Obama spoke hours after his Health and Human Services secretary, Kathleen Sebelius, apologized at a House hearing in Washington for the “debacle” of the failed opening of the online insurance exchange that is a central part of the Patient Protection and Affordable Care Act.
The hall where he delivered his remarks is where then-Governor Mitt Romney, a Republican who challenged Obama in the 2012 presidential campaign, signed the Massachusetts health-care overhaul into law. Obama said Romney was joined that day by members of both parties, including now-deceased Senator Edward Kennedy, a Massachusetts Democrat who championed universal health care.
Obama said a major part of the state law’s success was from the bipartisan support it received. They “joined forces to connect the progressive vision of health care for all with some ideas about markets and competition that had long been championed by conservatives,” Obama said. “It worked.”
The flawed debut of the federal exchange, where uninsured Americans can shop for coverage, and the prospect of millions of people being thrown off existing plans have tarnished Obama’s signature first-term legislative achievement and threaten to overwhelm his second-term agenda.
Obama’s job-approval ratings hit an all-time low in a Wall Street Journal/NBC News poll released yesterday that illustrated the political damage from the troubled rollout of the health-care law.
Forty-two percent of Americans surveyed gave Obama a favorable rating, with 51 percent expressing disapproval, according to the poll. That’s down from a favorable rating of 47 percent earlier this month and 53 percent at the end of last year, according to the poll.
The survey of 800 adults was conducted between Oct. 25-28 and has an error margin of plus or minus 3.5 percentage points.
While acknowledging the rocky start for the law, Obama argued that Massachusetts also endured setbacks that that resulted in predictions that companies would drop coverage and that the cost of care would shoot up.
“All the parade of horribles, the worst predictions about health care reform in Massachusetts never came true,” he said. “They’re the same arguments that you’re hearing now.”
Romney, who promised in 2012 to roll back the law known as Obamacare, said yesterday that the Democratic president didn’t learn the right lessons from Massachusetts.

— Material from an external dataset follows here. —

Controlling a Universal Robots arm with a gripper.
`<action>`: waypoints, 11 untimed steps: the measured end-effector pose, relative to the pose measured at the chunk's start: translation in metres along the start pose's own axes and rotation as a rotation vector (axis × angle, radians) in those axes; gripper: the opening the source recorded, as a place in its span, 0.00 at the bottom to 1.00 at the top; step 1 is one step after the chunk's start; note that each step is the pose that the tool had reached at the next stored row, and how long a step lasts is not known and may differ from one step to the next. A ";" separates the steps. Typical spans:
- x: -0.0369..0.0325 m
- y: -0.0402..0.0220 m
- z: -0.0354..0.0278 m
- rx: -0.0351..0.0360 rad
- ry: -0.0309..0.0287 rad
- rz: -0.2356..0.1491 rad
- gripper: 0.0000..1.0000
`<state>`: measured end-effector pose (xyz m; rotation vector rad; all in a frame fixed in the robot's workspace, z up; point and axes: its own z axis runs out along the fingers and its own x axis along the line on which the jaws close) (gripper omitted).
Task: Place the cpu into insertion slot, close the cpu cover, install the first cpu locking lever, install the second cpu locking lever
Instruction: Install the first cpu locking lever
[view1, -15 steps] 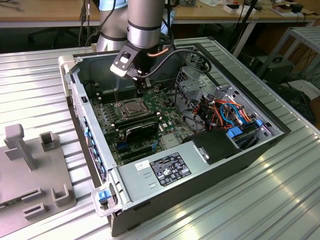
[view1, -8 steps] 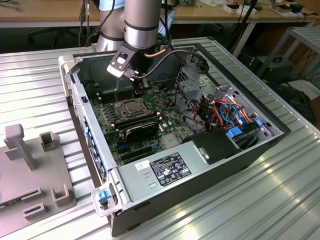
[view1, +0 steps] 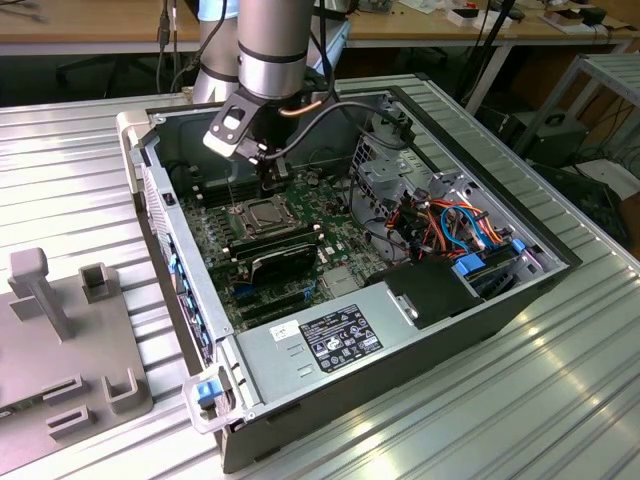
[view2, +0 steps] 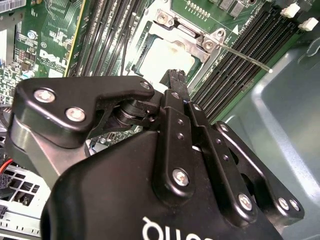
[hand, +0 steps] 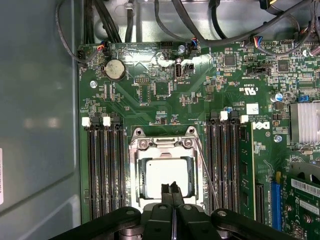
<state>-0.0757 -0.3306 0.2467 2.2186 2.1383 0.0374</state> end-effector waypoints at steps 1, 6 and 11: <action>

“Health reform is best crafted by states with bipartisan support and input from its employers, as we did, without raising taxes, and by carefully phasing it in to avoid the type of disruptions we are seeing nationally,” he said in a statement posted yesterday on his Facebook page.
The Affordable Care Act received no Republican support when it passed and House Republicans have voted more than 40 times to repeal the measure since then. Some Republican governors have balked at installing its elements, including federally subsidized Medicaid expansions to help the poor obtain care and setting up state insurance exchanges.

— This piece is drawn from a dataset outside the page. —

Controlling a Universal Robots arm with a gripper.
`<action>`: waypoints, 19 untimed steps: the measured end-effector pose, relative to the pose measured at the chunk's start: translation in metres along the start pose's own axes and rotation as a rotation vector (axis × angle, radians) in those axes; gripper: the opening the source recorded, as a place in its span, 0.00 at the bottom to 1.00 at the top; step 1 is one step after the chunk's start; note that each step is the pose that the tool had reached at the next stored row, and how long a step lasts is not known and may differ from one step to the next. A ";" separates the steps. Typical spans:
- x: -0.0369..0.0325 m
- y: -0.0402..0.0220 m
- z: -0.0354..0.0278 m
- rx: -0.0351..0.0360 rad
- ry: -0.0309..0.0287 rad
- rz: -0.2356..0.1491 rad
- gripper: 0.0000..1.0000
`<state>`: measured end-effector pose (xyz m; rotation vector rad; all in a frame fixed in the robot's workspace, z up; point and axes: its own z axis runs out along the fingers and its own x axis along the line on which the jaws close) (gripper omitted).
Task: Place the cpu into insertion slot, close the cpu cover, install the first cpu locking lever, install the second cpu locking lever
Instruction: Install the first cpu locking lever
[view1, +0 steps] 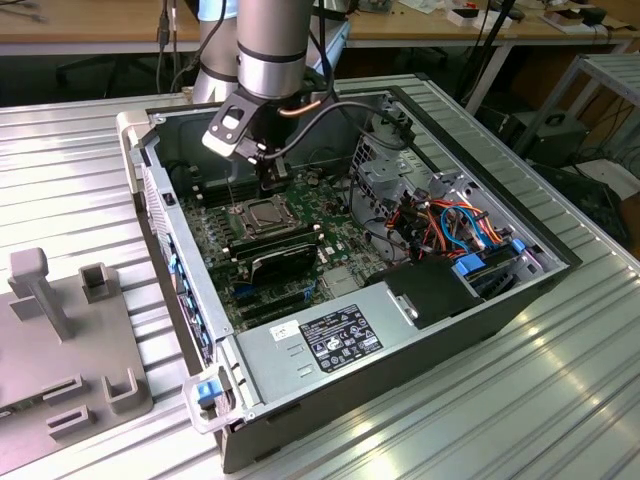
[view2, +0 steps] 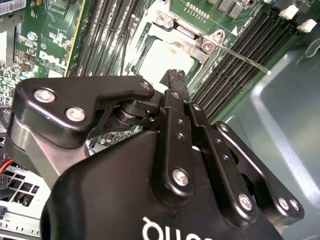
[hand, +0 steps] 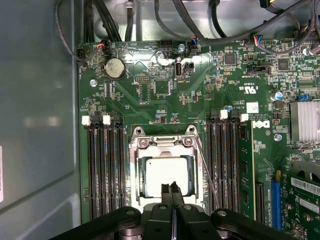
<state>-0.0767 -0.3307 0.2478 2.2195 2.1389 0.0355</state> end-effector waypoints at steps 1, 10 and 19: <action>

The federal exchange serves 36 states that don’t have their own. Since opening Oct. 1 at the start of a six-month open enrollment period, the website has been plagued by delays, error messages and hang-ups that have prevented many customers from completing applications.

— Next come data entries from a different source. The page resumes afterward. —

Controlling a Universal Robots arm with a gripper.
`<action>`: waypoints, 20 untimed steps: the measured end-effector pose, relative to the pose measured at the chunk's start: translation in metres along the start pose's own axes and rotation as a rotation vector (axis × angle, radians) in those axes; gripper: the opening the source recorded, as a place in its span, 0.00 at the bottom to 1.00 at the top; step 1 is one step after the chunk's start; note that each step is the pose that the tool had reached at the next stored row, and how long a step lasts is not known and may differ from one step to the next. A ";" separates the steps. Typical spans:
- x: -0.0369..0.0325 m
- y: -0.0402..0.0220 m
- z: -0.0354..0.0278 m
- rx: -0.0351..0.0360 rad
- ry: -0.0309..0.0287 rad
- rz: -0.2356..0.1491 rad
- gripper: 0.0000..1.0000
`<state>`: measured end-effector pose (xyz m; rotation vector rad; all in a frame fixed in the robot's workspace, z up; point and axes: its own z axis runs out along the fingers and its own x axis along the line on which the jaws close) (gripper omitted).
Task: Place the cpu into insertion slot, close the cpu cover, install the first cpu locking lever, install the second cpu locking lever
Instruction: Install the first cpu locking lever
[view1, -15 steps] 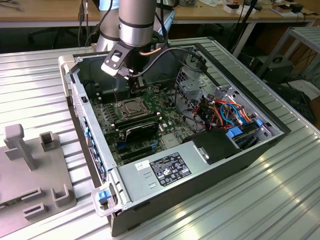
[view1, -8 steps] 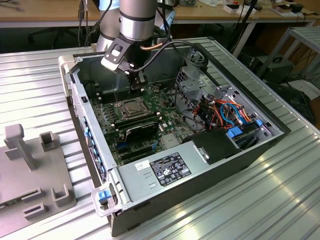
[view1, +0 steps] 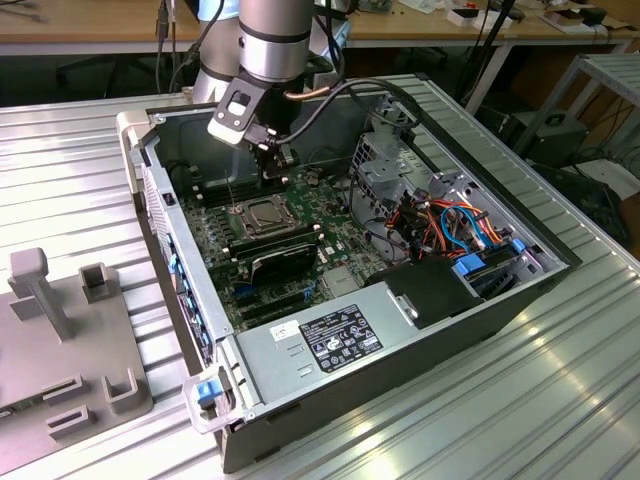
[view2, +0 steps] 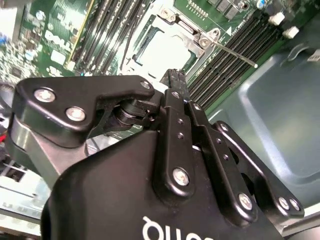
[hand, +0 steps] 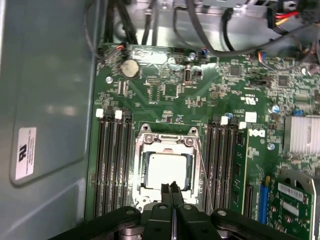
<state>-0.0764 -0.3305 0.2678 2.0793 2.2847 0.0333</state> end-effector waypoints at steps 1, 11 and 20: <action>0.0000 0.0000 -0.0001 0.0011 0.0005 -0.006 0.11; 0.0000 0.0024 -0.0038 0.0065 0.0015 -0.017 0.11; -0.0001 0.0026 -0.0038 0.0066 0.0015 -0.018 0.11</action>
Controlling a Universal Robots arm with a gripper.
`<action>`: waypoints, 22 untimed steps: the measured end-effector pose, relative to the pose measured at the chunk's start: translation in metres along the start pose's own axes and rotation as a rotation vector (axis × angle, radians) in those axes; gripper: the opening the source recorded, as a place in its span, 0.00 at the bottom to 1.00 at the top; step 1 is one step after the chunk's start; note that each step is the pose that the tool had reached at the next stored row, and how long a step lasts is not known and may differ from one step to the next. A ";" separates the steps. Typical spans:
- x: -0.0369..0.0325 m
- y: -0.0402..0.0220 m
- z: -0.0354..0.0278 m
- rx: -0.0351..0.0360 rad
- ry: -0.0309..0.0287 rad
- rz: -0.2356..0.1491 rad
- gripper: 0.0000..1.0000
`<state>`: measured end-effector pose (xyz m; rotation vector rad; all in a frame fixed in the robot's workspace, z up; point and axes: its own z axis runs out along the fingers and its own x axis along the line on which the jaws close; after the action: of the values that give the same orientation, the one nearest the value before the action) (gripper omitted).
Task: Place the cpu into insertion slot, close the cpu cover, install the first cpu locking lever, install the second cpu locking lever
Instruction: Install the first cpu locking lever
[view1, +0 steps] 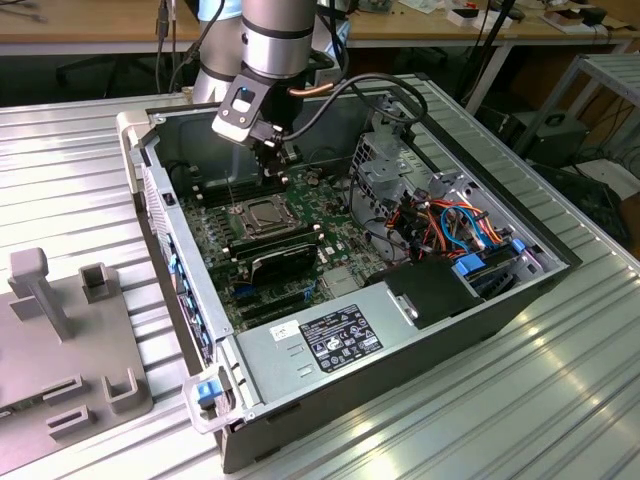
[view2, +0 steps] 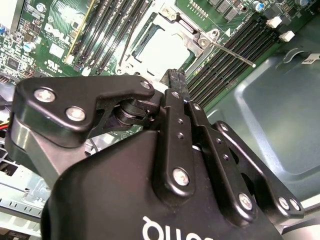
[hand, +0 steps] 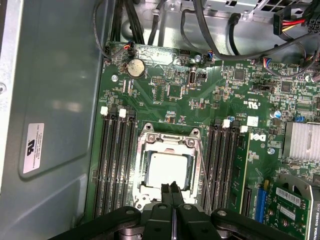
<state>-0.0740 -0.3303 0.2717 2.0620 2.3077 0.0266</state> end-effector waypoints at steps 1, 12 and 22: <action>0.0000 0.0000 0.0001 0.0000 0.0001 -0.006 0.11; 0.0001 -0.0002 0.0050 0.0006 0.0150 -0.338 0.11; 0.0008 -0.0001 0.0044 -0.0003 0.0182 -0.411 0.11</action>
<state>-0.0740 -0.3295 0.2673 1.5530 2.6892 0.0304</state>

“No one ever imagined the volume of issues that we have, and we must fix it,” Sebelius said yesterday at a hearing of the House Energy and Commerce Committee. She said she is “accountable for the debacle. I’m responsible.”
While Republicans have called for her dismissal, Obama “has complete confidence in Secretary Sebelius,” Josh Earnest, a White House spokesman, told reporters traveling with the president yesterday.
Demonstrators protesting TransCanada Corp. (TRP)’s Keystone XL pipeline interrupted Obama’s speech.
“Mr. president, stop the pipeline,” they shouted.
Obama responded by telling them they were at the wrong event. “We had the climate change rally back in the summer,” he said. “This is the health-care rally.”
While in Boston, Obama also spoke at a fundraiser for the Democratic Congressional Campaign Committee, the fifth he’s done for the committee for the 2014 midterm elections. It was at the home of Alan D. Solomont and Susan Lewis Solomont. Alan Solomont, an Obama campaign bundler, served as ambassador to Spain and Andorra until August.
The event, complete with Spanish food and Red Sox cookies, drew about 60 guests, including documentarian Ken Burns. Tickets range from $16,200 to $32,400 per person, according to the committee.